**EXERCISE DESCRIPTION:**
Would you repeat each of the lines below exactly?

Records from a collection
★ ★ ★ ★

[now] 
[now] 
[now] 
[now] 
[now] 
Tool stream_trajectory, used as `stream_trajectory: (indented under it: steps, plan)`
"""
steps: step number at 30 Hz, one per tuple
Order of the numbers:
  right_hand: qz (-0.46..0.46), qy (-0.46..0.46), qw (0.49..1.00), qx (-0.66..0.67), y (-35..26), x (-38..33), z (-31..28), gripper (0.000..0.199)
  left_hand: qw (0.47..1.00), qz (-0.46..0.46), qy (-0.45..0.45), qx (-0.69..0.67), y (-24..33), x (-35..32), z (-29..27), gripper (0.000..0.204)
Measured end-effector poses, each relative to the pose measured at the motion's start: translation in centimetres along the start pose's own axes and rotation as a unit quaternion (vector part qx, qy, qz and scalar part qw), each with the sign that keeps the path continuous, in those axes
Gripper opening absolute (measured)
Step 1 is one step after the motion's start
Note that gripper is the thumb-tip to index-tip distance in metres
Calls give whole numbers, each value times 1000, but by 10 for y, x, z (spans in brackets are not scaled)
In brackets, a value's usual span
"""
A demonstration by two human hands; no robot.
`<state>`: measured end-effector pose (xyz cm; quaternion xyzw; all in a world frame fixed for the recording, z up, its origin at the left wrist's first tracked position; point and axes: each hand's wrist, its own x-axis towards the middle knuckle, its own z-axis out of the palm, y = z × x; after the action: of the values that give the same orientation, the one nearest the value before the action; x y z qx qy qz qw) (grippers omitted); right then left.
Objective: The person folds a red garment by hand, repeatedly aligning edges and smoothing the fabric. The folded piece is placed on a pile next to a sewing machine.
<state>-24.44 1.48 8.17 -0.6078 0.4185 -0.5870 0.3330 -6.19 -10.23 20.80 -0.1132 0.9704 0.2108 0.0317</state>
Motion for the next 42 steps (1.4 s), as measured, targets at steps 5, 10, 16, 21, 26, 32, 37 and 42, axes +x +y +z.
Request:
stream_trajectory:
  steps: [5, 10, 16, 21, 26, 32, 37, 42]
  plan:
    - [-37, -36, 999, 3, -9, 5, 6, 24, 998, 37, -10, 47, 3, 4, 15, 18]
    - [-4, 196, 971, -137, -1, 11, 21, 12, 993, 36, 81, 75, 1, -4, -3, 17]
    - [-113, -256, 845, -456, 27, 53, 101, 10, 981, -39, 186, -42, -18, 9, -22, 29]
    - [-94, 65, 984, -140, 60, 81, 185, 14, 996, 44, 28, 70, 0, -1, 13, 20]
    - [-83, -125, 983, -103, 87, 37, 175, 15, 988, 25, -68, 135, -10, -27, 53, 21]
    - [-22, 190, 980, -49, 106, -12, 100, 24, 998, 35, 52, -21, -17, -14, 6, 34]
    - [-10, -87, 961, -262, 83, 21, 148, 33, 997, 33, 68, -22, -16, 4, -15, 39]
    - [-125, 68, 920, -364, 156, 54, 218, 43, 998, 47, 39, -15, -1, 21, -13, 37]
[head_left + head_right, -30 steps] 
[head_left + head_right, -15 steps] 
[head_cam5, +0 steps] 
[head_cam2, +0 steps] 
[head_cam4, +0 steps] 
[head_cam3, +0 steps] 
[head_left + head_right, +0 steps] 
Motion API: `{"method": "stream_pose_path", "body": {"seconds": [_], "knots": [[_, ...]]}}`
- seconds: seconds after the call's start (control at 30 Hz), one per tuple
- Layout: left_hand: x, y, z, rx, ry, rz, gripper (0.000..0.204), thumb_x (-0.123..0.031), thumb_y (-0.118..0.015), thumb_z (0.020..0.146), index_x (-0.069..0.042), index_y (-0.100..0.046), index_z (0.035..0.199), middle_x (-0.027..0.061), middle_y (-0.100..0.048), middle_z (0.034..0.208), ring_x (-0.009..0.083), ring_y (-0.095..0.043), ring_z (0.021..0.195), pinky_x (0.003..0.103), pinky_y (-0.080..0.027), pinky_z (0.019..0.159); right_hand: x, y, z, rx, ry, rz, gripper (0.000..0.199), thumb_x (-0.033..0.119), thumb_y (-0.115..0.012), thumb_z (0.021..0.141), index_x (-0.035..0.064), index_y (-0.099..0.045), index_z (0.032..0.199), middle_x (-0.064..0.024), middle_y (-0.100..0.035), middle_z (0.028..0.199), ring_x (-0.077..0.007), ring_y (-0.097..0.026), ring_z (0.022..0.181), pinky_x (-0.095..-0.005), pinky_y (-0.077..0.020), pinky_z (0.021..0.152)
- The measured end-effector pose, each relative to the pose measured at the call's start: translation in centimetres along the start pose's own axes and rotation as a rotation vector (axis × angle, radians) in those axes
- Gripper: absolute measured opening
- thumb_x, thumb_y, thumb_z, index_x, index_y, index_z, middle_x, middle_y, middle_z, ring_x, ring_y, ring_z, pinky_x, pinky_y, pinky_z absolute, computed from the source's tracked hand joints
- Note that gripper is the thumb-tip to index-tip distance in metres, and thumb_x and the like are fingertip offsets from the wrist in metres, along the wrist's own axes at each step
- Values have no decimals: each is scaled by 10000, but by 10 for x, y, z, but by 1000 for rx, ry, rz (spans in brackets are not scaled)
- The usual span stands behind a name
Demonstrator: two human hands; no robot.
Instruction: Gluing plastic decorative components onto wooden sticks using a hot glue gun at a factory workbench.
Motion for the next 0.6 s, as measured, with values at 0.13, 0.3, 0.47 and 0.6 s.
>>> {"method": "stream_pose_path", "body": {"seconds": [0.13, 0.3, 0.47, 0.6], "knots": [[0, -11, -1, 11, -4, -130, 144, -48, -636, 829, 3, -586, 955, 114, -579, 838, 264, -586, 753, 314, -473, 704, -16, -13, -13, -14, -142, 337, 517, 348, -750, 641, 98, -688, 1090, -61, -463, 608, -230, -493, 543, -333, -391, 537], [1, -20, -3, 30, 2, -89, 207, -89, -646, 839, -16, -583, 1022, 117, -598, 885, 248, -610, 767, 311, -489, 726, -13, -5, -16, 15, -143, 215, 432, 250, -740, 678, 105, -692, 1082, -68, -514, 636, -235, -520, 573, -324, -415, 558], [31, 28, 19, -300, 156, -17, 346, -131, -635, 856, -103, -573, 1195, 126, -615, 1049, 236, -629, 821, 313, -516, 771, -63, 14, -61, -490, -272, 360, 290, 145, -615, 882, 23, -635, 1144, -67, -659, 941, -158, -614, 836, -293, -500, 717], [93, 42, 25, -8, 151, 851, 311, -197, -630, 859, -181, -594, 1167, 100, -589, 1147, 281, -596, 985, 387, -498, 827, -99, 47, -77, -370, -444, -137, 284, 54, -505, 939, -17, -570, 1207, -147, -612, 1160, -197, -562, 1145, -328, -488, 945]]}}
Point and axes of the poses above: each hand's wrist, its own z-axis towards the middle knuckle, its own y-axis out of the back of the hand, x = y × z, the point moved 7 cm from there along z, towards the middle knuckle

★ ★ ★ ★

**RESULT OF THIS EXERCISE:**
[now] 
[now] 
[now] 
[now] 
[now] 
Tool stream_trajectory, used as `stream_trajectory: (indented under it: steps, plan)`
"""
steps: step number at 30 Hz, one per tuple
Order of the numbers:
  right_hand: qz (-0.46..0.46), qy (-0.46..0.46), qw (0.49..1.00), qx (-0.66..0.67), y (-35..26), x (-38..33), z (-31..28), gripper (0.000..0.199)
  left_hand: qw (0.47..1.00), qz (-0.46..0.46), qy (-0.45..0.45), qx (-0.69..0.67), y (-24..33), x (-35..32), z (-29..27), gripper (0.000..0.204)
Measured end-effector poses, each relative to the pose measured at the motion's start: translation in centimetres along the start pose's own axes and rotation as a unit quaternion (vector part qx, qy, qz and scalar part qw), each with the sign that keeps the path continuous, in those axes
Gripper opening absolute (measured)
Step 1 is one step after the motion's start
Note that gripper is the thumb-tip to index-tip distance in metres
Calls give whole numbers, each value times 1000, but by 10 for y, x, z (spans in brackets are not scaled)
In brackets, a value's usual span
"""
A demonstration by two human hands; no robot.
`<state>`: measured end-effector pose (xyz cm; quaternion xyzw; all in a world frame fixed for the recording, z up, its origin at the left wrist's first tracked position; point and axes: each hand's wrist, its own x-axis towards the middle knuckle, its own z-axis out of the palm, y = z × x; after the action: of the values that give the same orientation, the one nearest the value before the action; x y z qx qy qz qw) (grippers omitted); right then left.
Objective: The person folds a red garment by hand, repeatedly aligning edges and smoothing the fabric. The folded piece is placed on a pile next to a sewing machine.
<state>-24.44 1.48 8.17 -0.6078 0.4185 -0.5870 0.3330 -6.19 -10.23 20.80 -0.1132 0.9704 0.2108 0.0317</state>
Motion for the next 42 steps (1.4 s), as measured, targets at steps 5, 10, 16, 21, 26, 32, 37 and 42, axes +x +y +z.
Request:
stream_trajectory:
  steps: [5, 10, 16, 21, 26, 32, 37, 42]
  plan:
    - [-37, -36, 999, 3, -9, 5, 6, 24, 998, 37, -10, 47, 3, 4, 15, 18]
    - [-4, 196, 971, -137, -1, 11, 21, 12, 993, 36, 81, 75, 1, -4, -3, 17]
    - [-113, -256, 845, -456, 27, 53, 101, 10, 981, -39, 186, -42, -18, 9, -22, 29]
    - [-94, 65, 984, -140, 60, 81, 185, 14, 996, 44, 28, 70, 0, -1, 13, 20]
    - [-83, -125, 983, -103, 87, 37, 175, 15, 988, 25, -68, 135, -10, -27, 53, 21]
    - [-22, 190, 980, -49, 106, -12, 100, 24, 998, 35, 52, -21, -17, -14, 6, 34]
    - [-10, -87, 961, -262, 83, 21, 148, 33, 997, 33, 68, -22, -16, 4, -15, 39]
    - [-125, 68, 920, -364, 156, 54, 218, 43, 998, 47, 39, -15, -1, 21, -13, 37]
[head_left + head_right, -30 steps] 
[head_left + head_right, -15 steps] 
[head_cam5, +0 steps] 
[head_cam2, +0 steps] 
[head_cam4, +0 steps] 
[head_cam3, +0 steps] 
[head_left + head_right, +0 steps] 
Motion API: `{"method": "stream_pose_path", "body": {"seconds": [_], "knots": [[_, ...]]}}`
- seconds: seconds after the call's start (control at 30 Hz), one per tuple
- Layout: left_hand: x, y, z, rx, ry, rz, gripper (0.000..0.204), thumb_x (-0.123..0.031), thumb_y (-0.118..0.015), thumb_z (0.020..0.146), index_x (-0.069..0.042), index_y (-0.100..0.046), index_z (0.035..0.199), middle_x (-0.027..0.061), middle_y (-0.100..0.048), middle_z (0.034..0.208), ring_x (-0.009..0.083), ring_y (-0.095..0.043), ring_z (0.021..0.195), pinky_x (0.003..0.103), pinky_y (-0.080..0.027), pinky_z (0.019..0.159); right_hand: x, y, z, rx, ry, rz, gripper (0.000..0.199), thumb_x (-0.033..0.119), thumb_y (-0.115..0.012), thumb_z (0.021..0.141), index_x (-0.035..0.064), index_y (-0.099..0.045), index_z (0.032..0.199), middle_x (-0.064..0.024), middle_y (-0.100..0.035), middle_z (0.028..0.199), ring_x (-0.077..0.007), ring_y (-0.097..0.026), ring_z (0.022..0.181), pinky_x (-0.095..-0.005), pinky_y (-0.077..0.020), pinky_z (0.021..0.152)
- The measured end-effector pose, each relative to the pose measured at the call's start: translation in centimetres along the start pose's own axes and rotation as a rotation vector (axis × angle, radians) in those axes
- Gripper: absolute measured opening
- thumb_x, thumb_y, thumb_z, index_x, index_y, index_z, middle_x, middle_y, middle_z, ring_x, ring_y, ring_z, pinky_x, pinky_y, pinky_z absolute, computed from the source's tracked hand joints
- Note that gripper is the thumb-tip to index-tip distance in metres, and thumb_x and the like are fingertip offsets from the wrist in metres, along the wrist's own axes at each step
- Values have no decimals: each is scaled by 10000, but by 10 for x, y, z, but by 1000 for rx, ry, rz (spans in brackets are not scaled)
- The usual span stands behind a name
Demonstrator: two human hands; no robot.
Instruction: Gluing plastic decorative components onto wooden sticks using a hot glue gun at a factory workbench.
Motion for the next 0.6 s, as measured, with values at 0.13, 0.3, 0.47 and 0.6 s.
>>> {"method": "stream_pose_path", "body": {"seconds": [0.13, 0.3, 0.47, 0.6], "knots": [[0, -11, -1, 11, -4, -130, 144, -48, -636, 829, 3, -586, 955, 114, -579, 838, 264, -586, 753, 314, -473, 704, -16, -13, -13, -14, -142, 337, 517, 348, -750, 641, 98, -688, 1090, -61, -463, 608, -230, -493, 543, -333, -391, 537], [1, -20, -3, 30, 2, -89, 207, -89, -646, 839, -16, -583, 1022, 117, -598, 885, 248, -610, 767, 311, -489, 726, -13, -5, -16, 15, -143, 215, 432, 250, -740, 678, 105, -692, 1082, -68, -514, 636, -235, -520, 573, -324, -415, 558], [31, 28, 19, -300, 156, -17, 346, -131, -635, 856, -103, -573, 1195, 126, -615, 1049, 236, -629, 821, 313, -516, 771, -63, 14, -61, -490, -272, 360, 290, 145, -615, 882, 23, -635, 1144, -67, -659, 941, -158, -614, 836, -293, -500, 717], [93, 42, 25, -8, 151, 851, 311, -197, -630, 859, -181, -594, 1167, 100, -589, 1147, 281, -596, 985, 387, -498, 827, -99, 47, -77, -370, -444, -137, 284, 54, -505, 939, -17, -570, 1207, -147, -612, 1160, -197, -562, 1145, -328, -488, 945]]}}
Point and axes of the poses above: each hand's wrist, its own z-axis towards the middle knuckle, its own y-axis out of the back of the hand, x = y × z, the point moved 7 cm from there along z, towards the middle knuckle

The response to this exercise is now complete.